DÍA POSITIVO
Hola amigos, si nos permiten que les llamemos así. Imaginar una gran comunidad de personas a las que poder considerar como nuestros amigos es algo que nos hace sumamente felices y constituye la primera razón del nacimiento de este humilde blog. (Aunque nuestros horribles psiquiatras y carceleros lo llamen terapia).
Esta semana ha sido muy importante para nuestras vidas, no en vano continuamos viviendo como actividad principal. Pero echando la vista atrás, en un ejercicio de ficción vital, pues el pasado no existe, intentaremos relatarles aquello que hizo que los presos de hoy no sean los mismos que aquellos que se dirijieron a ustedes por primera vez.
Todo empezó cuando uno de nosotros se enfrentó por fin al dictamen pseudo-oficial de la medicina. Tras las pruebas de rigor y la exposición al escrutinio del hombre científico, el análisis dio positivo. Ni podeis imaginar lo felices que nos hizo la noticia. ¡Por fin algo bueno que celebrar!, aunque como es natural la celebración se postergó hasta nueva orden.
Cada una de las células que forman su ser, toda la sangre brava e imparable que recorre sus venas y hasta el último de los piojos que lucha por sobrevivir en la enmarañada selva de su pelo, está contagiado por la enfermermedad. ¡Y yo que me alegro! ¡hasta el piojo se alegra, aún sin ser consciente de ello! Y como no iba a estar alegre, nuestro compañero de celda, la persona que le cobija y alimenta, es un ser positivo. Sí, POSITIVO. Es decir, por suerte para él y quien le conoce, la vida no es un valle de lágrimas, el hombre no es su peor enemigo y sus ojos conservan un brillo puro que nada tiene que ver con las cataratas.

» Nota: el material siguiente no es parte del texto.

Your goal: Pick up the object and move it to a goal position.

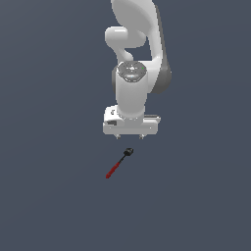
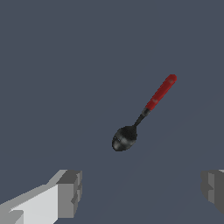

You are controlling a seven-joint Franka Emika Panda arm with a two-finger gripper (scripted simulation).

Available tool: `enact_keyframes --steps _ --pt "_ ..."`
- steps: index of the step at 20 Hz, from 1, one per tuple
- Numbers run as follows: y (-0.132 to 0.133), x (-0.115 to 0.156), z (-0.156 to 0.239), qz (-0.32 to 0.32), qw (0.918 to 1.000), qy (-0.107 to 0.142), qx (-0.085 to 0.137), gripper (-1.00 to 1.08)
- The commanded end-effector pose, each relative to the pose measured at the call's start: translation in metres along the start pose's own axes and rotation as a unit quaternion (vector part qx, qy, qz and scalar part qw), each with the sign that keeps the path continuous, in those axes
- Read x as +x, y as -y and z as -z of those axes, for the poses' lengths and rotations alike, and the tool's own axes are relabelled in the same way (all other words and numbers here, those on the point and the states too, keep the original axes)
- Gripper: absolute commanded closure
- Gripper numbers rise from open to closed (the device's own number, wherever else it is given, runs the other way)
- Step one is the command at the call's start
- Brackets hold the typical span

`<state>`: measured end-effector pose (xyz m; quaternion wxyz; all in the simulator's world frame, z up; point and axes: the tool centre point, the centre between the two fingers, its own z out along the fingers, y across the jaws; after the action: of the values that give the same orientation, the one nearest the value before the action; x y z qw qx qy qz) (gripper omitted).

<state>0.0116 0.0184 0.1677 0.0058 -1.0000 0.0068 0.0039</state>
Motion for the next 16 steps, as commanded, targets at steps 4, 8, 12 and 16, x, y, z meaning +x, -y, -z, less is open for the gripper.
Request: enact_keyframes --steps 4,8,12,16 --pt "-0.006 0.009 -0.017 -0.050 0.9987 0.000 0.002 -0.92" --pt "-0.013 0.019 -0.035 -0.103 0.9947 0.000 0.002 -0.92" --pt "-0.021 0.029 -0.057 -0.165 0.9862 -0.001 0.002 -0.92" --pt "-0.029 0.036 -0.076 -0.217 0.9761 -0.002 0.000 -0.92"
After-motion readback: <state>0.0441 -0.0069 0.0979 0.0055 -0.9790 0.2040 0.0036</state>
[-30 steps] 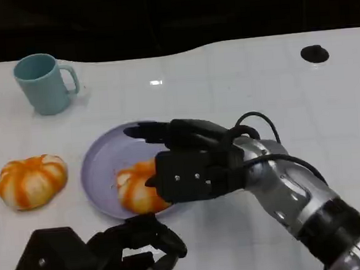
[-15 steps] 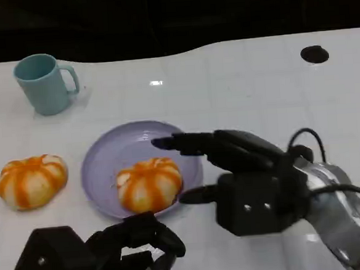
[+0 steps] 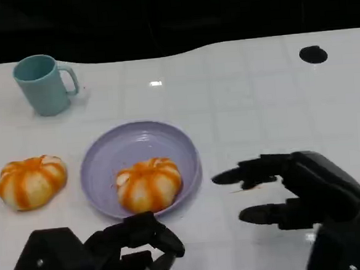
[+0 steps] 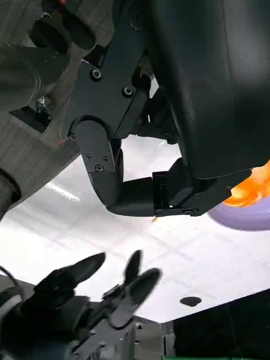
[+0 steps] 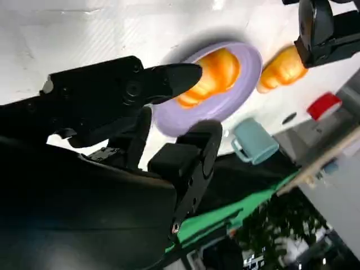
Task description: Grasp the bread from the table and place it into the plate.
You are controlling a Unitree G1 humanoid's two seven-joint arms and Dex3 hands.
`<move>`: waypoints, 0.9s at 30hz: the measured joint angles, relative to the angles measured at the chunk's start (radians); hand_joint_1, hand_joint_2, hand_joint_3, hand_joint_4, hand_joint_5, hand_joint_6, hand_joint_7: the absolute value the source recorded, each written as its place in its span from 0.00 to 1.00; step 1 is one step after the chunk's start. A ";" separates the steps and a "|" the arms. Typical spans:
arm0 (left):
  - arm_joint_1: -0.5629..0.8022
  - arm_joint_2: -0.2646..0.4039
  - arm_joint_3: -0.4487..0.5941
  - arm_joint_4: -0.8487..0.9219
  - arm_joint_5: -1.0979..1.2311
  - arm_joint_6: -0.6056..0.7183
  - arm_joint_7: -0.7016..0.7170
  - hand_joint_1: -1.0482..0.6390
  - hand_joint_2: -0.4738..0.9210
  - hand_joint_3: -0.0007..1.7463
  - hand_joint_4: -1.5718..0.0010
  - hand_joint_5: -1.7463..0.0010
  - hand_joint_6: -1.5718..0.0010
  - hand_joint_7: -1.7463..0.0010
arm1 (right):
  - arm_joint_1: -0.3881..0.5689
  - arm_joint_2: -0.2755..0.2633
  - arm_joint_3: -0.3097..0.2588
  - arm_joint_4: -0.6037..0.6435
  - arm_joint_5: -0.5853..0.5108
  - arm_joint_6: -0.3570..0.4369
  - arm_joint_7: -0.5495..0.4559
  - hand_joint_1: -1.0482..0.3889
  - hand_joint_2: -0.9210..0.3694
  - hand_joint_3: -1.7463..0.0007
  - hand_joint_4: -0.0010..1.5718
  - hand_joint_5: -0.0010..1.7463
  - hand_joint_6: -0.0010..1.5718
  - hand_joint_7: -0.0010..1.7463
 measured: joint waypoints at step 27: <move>0.005 0.010 0.025 0.019 -0.012 -0.018 -0.007 0.41 1.00 0.31 0.56 0.00 0.61 0.16 | 0.258 -0.016 -0.094 -0.073 -0.238 -0.075 -0.291 0.71 0.56 0.25 0.59 1.00 0.62 0.69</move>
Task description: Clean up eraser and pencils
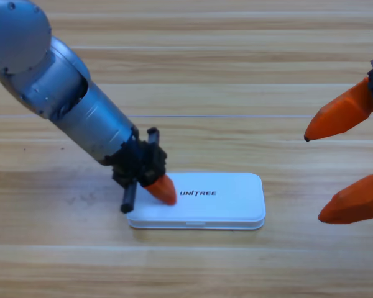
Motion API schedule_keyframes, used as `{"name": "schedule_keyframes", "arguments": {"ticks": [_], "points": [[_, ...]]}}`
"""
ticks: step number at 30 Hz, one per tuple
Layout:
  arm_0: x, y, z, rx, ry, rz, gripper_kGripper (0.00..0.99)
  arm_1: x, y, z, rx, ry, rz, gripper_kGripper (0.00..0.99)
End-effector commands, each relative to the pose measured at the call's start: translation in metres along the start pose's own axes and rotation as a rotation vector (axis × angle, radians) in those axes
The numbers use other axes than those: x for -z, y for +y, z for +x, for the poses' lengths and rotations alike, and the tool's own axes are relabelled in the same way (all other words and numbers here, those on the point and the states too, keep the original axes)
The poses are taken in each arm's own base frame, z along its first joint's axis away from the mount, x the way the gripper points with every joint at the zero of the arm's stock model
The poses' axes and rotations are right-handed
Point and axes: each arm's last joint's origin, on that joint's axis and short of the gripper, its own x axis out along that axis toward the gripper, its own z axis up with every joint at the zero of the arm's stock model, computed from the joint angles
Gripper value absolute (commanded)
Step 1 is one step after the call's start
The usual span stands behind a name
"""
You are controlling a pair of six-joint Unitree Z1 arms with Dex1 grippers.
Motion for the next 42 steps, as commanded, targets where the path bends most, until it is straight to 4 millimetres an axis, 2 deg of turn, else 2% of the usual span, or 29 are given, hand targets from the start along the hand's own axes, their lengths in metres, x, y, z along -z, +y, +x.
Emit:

La verdad es que tras la no excesivamente duradera alegría inicial por él e indirectamente por nosotros, surgieron las suspicacias. En fin, él es el único positivo, qué le vamos a hacer, a nosotros no se nos puede pedir más. Lo primero que nos preguntamos fue por qué él y nosotros no, había sido bendecido con el don de la positividad. Nos echamos un rápido vistazo de reojo. Excepto por una mayor o menor acentuada belleza, nada nos diferencia así a simple vista. Nuestras condiciones de vida son demasiado análogas y la ración de comida diaria nos la sirven con el mismo cucharón. Así pues, la pregunta adquirió,llegados a ese punto,un tono más dramático: ¡Por qué el hijo puta ése y no nosotros! Por desgracia, todavía no hemos sido capaces de averiguar la razón, y eso que desde ese día no hacemos sino darle vueltas al asunto. Además no le quitamos ojo a ese canalla, por si descubrimos algo que nos ayude a desentrañar el entuerto. Lo peor de todo es que él, el jodido positivo, no hace otra cosa que continuar igual que antes. Hace su trabajo igual de bien que si le pagaran, nos busca para la conversación, lee esa literatura enemiga de El código da Vinci y de Paulo Coelho, ríe, continúa horas y horas mirando por el minusculo agujero que llamamos ventana, medita siempre que puede sobre su propia vida y la analiza a la sombra de sus aspiraciones y experiencias para alcanzar la perfección, que él llama el verdadero conocimiento de sí mismo. Incluso aumenta cada día el número de visitas al excusado, nuestro particular espacio de recreo sexual. Y mientras, nosotros seguimos expiándole y envidiándole. Incluso hemos empezado a utilizar su cepillo de dientes a escondidas con el único objetivo de ser contagiados por su enfermedad. Pero ni con esas.
No sé que pensaran tras conocer los detalles del asunto. Quizás ustedes, haciendo uso de su ilimitada inteligencia, puedan explicarnos el motivo de esta injusticia con la que se nos ha agraviado. Les suplico que lo hagan pronto, pues nuestra paciencia está llegando a su fin y llevaremos a la realidad nuestro plan: matar al positivo.
Sin más se despide el sector negativo de la cárcel. Gracias por la atención y hasta la vista!
PD: En la realización de este artículo se consumieron 10 cigarrillos, de los cuales,el 30% de su infecto humo fue a parar a los pulmones de aquellos que decidieron no fumar.